* _WHAT YOU ARE ASKED TO DO_: In the material below, find the line with "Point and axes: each" and the line with "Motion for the", then output both and every line between them exactly, omitting pictures.

--- INFORMATION PROVIDED Enclosed Below ---

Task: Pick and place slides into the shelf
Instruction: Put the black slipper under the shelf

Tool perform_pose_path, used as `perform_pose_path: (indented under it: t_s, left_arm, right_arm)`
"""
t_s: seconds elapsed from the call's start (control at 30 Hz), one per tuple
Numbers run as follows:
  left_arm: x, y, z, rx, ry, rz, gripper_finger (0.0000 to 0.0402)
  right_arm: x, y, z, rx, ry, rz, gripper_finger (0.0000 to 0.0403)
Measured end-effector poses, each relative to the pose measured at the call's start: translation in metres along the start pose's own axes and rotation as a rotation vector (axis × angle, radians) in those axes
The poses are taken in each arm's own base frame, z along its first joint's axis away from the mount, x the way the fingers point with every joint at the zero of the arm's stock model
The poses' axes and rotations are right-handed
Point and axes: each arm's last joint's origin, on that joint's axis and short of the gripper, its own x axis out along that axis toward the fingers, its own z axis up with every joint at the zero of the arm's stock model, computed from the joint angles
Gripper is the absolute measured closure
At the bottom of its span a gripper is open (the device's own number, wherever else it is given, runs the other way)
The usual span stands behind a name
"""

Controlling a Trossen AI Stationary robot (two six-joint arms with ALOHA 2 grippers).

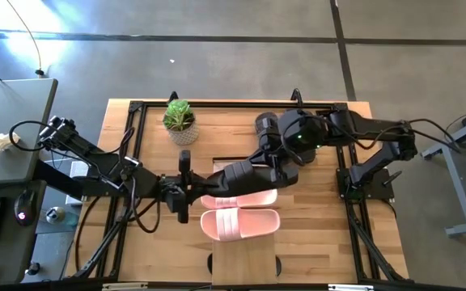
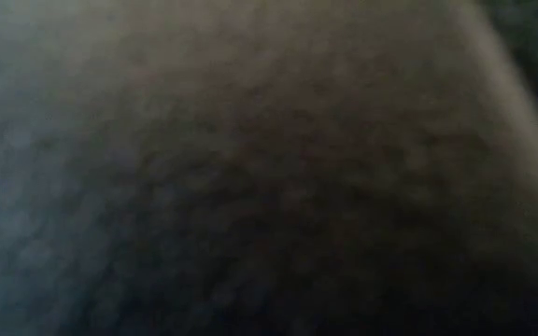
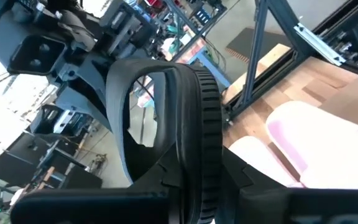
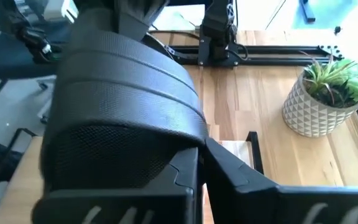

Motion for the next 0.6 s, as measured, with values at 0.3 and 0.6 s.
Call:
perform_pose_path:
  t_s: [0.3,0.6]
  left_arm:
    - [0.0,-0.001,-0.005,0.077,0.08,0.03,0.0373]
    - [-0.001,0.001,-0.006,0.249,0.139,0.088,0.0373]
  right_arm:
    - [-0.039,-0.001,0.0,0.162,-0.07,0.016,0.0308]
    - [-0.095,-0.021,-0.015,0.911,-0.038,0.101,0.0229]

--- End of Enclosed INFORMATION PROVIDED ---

* _OUTPUT FOR THIS EXERCISE_:
Point and axes: each arm's last joint's origin, on that joint's axis and short of the gripper, its own x axis out along that axis toward the fingers, its own z axis up with every joint at the zero of the arm's stock model, computed from the joint angles
Gripper is the absolute measured closure
At the bottom of its span a gripper is open (the device's own number, wherever else it is given, runs the other way)
The usual span stands behind a name
"""

Controlling a Trossen AI Stationary robot (two six-joint arms with ALOHA 2 grippers).


Motion for the next 0.6 s, as measured, with values at 0.3 and 0.6 s.

No more output is required for this exercise.